En effet, tout se passe comme si les natures mortes de Julia permettaient à Léo d'accéder au monde, de le voir autrement que comme un vase en morceaux. De fait, il semblait avant cette rencontre vivre dans un monde d'illusions où tout n'était que déformation du réel. Léo aime les selfies (lieu même de la falsification des corps), son reflet dans les vitrines ou dans les miroirs des cafés… Il prend plaisir à jouer avec les photos que sa fiancée asiatique au « corps en puzzle » lui envoie : il les agrandit exagérément, s'amuse des gros plans : « le lobe de son oreille droite, un minuscule grain de beauté, le pli au coin de ses lèvres charnues. » Voit-il vraiment la jeune femme ? Pas sûr !
Son « découpage » du monde semble révéler son incapacité à en appréhender l'unité : « Avec mon miroir, ma loupe, ma longue vue, je faisais le tri des sujets. Ce qui valait la peine ou pas d'être retenu, d'être sauvé. J'observais, j'évaluais et je statuais. Tout ce qui n'était pas dans le cadre demeurerait invisible à jamais. »
De même qu'il ne voit pas, Léo ne se connaît pas. Son propre moi lui échappe. Il joue un rôle, se met en scène. Paris est pour lui le lieu idéal : « Pour moi, Paris était la ville de tous les décors, de toutes les ambiances pour changer de costumes, de partenaires. »
C'est par l'entremise de la peinture de Julia qu'il parviendra à une réelle connaissance de lui-même, à une construction de son identité, de son intériorité et à une vraie capacité à observer le monde qui l'entoure et peut-être aussi à aimer...
« Narcisse était jaloux » s'apparente en cela à un roman de formation : ce Léo, égocentrique (mais l'est-il plus que n'importe qui, à notre époque ?) et pervers, cet homme seul, mélancolique, désenchanté, va apprendre à contempler le monde. Julia le lui dira : « vous ne savez pas regarder… Il ne s'agit pas de penser. Regarder d'abord, pour comprendre. » C'est précisément la voie qu'il suivra.
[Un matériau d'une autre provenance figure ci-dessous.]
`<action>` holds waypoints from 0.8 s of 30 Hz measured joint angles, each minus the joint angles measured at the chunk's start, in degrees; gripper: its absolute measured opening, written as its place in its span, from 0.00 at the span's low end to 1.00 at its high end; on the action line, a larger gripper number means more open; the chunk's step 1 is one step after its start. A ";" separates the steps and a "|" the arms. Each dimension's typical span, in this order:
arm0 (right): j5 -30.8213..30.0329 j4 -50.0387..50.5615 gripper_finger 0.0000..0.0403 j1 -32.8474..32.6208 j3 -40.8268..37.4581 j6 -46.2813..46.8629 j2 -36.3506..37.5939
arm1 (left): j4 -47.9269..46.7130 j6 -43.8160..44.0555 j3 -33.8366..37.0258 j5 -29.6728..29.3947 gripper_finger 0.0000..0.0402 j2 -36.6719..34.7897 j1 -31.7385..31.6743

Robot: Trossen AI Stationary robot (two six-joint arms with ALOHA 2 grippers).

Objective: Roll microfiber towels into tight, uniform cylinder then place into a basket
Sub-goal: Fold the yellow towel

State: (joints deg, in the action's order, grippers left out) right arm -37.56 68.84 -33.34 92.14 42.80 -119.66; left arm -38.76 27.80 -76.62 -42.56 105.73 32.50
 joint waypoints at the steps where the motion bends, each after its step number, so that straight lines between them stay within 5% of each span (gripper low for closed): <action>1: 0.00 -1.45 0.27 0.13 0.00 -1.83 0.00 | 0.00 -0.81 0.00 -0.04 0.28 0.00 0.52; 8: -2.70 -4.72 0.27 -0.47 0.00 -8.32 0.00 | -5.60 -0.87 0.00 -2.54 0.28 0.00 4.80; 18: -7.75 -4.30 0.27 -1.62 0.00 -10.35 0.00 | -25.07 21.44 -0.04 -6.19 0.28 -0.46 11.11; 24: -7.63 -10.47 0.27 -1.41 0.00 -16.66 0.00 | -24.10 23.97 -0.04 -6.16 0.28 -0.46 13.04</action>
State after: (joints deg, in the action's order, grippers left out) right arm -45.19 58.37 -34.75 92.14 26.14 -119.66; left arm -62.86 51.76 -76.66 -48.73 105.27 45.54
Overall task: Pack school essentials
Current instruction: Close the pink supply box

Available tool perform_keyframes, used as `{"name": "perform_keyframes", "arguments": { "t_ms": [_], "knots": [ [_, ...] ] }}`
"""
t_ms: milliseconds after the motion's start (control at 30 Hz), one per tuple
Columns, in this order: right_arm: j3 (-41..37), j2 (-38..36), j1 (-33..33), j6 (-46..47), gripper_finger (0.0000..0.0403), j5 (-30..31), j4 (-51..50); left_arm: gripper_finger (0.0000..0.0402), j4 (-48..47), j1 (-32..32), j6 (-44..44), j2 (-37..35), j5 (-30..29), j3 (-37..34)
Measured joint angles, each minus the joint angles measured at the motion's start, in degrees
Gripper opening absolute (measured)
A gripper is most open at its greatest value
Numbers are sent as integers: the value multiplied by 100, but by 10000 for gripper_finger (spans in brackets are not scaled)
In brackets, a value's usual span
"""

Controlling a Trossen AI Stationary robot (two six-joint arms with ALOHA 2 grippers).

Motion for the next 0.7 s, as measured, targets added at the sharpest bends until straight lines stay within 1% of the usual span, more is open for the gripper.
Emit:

Enfin, disons-le, fluide et élégante, l'écriture de Fabrice Chillet est un délice, on se laisse porter par ses phrases qui coulent agréablement… L'auteur est très doué pour créer une atmosphère particulière et l'évocation des errances parisiennes de notre personnage un brin balzacien dans son désir de ne pas s'enterrer en province est particulièrement bien rendue. Paris va bien à Léo. La ville est à son image, à moins que ce ne soit elle qui ait déteint sur lui... En tout cas, la façon dont il traîne son vague à l'âme dans le VIe arrondissement m'a ravie...
Après Un feu éteint (Finitude, 2018), Fabrice Chillet nous offre encore une fois un roman original et subtil dont l'atmosphère envoûtante et la profondeur psychologique des personnages achèvent de nous ravir : encore une fois, une très belle réussite !
je crois que ce type de romans ne tient que par le style de l'auteur qui visiblement t'a séduit.